++++ Dataset entries
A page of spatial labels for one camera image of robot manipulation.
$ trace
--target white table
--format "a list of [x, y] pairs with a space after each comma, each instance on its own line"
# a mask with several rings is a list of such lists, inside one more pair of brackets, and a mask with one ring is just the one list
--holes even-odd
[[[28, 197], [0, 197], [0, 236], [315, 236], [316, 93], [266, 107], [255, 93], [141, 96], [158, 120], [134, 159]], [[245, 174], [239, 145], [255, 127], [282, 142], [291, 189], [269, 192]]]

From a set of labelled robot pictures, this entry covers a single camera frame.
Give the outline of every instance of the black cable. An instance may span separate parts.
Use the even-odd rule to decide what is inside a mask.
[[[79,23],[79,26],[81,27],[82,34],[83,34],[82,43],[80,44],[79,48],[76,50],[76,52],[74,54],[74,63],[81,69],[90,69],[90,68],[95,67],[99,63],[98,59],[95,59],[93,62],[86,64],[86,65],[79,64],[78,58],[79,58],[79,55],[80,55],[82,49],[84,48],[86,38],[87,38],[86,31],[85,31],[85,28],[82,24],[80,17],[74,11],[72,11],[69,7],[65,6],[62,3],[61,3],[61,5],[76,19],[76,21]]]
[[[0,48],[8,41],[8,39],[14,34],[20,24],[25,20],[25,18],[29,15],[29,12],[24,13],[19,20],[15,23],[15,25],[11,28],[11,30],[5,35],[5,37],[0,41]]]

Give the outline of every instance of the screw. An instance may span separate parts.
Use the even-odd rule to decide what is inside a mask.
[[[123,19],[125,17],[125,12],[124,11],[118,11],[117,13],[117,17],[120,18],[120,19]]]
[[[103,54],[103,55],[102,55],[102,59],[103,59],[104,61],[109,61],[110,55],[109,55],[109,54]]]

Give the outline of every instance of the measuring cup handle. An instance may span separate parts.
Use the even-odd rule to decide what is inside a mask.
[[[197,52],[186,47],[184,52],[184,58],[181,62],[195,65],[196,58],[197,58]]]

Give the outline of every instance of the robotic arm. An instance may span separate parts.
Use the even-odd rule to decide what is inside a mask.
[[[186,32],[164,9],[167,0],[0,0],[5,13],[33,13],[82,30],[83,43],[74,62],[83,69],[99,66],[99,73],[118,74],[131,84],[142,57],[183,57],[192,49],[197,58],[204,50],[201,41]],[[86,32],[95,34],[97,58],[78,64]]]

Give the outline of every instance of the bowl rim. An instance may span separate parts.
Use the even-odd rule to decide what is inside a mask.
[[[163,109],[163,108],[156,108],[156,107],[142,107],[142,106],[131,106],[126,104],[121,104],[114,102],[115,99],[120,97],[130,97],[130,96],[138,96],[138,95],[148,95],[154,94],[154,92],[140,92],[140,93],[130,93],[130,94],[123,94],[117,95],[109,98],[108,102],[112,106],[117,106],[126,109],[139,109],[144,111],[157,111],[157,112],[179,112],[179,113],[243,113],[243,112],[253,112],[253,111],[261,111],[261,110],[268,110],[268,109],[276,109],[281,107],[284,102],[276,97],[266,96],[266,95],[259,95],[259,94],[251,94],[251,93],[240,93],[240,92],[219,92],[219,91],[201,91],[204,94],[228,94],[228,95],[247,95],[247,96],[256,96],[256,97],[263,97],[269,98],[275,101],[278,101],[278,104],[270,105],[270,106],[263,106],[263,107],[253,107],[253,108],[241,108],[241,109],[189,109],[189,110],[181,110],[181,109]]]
++++++++
- Task objective: Every line above from the line with "--holes even-odd" to the line with "Give the outline of every instance of the black", both included, must be reproduced exactly, and no other line may appear.

- Output of the exercise:
--holes even-odd
[[[28, 197], [0, 197], [0, 236], [315, 236], [316, 93], [266, 107], [255, 93], [141, 96], [158, 120], [134, 159]], [[245, 174], [239, 145], [255, 127], [282, 142], [291, 189], [269, 192]]]

From a set of labelled robot pictures, this entry covers a single camera frame.
Give the outline of every instance of the black cable. An instance may span separate parts.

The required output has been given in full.